YOUR INSTRUCTIONS →
Write out, from the entries below, exactly the lines that run between the lines holding "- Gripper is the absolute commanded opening" and "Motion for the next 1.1", inclusive, and stop there.

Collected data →
________________________

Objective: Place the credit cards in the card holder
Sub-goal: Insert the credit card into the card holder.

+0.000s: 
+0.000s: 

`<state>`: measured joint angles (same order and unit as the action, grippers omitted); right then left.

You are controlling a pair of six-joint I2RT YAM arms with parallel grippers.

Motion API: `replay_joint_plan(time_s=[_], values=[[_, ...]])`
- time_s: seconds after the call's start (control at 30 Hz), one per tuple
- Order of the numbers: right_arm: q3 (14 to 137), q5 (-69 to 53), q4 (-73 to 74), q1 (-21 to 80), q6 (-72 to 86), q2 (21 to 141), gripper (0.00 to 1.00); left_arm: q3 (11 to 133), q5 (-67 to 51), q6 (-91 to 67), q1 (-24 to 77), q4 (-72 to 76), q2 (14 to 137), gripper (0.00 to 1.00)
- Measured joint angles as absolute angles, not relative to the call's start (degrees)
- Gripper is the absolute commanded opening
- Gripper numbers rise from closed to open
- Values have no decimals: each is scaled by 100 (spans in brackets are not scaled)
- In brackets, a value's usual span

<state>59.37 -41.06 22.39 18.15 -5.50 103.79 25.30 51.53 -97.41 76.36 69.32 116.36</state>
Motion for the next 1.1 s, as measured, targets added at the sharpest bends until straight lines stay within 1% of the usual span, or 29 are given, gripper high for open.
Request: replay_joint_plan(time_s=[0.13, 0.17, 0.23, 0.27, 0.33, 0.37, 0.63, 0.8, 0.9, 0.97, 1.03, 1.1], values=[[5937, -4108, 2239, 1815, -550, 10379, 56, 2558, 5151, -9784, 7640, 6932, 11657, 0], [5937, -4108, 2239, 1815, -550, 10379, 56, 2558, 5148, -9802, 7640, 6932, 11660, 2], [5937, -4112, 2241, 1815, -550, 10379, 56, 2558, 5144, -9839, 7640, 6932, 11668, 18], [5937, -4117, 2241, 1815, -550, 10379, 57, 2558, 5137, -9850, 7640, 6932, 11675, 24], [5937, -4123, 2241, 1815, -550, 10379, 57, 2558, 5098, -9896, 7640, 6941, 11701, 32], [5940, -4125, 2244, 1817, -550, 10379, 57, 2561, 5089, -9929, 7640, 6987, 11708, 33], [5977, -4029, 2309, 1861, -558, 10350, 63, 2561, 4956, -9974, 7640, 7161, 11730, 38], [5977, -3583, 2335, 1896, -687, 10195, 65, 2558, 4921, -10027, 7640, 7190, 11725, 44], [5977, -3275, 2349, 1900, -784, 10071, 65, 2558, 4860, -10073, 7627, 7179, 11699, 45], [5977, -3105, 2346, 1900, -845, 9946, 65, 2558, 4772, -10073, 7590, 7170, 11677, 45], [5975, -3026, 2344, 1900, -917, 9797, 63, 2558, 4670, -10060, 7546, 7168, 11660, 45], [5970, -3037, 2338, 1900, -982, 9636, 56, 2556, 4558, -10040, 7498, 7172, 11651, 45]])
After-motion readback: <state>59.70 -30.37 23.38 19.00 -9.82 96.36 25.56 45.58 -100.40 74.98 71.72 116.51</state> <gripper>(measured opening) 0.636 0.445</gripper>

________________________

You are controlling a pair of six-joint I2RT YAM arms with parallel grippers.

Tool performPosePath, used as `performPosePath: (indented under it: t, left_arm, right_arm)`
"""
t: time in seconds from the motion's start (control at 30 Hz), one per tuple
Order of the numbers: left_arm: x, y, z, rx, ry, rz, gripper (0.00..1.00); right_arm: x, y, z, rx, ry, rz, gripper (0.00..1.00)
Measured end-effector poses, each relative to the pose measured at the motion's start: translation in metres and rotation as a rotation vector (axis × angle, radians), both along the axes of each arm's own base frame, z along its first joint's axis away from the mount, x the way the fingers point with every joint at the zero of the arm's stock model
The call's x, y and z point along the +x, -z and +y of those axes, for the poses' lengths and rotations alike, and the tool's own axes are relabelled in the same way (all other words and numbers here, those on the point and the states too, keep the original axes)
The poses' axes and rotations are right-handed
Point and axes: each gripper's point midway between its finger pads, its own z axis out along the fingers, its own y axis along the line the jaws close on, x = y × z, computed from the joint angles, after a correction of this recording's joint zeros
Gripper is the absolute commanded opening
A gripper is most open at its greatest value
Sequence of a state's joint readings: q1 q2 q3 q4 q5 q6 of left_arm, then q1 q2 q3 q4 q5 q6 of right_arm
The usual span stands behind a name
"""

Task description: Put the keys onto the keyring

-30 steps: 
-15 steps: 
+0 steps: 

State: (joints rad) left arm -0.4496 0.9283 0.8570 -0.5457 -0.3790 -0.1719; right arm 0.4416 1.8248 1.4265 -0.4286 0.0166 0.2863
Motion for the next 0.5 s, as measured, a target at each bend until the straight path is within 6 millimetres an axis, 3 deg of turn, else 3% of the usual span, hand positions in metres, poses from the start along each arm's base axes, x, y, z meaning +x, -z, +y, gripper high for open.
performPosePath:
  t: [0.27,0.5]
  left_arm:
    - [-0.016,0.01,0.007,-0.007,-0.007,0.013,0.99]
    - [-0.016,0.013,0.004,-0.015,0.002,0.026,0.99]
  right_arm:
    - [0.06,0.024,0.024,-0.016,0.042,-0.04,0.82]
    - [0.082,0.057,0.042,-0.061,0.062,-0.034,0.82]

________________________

TASK OUTPUT →
- Gripper is the absolute commanded opening
- Gripper numbers rise from closed to open
- Values have no decimals: each is scaled by 100 (spans in brackets are not scaled)
- In brackets, a value's usual span

<state>59.37 -41.06 22.39 18.15 -5.50 103.79 25.30 51.53 -97.41 76.36 69.32 116.36</state>
Motion for the next 1.1 s, as measured, targets added at the sharpest bends until straight lines stay within 1% of the usual span, or 29 are given, gripper high for open.

The reply to this exercise is complete.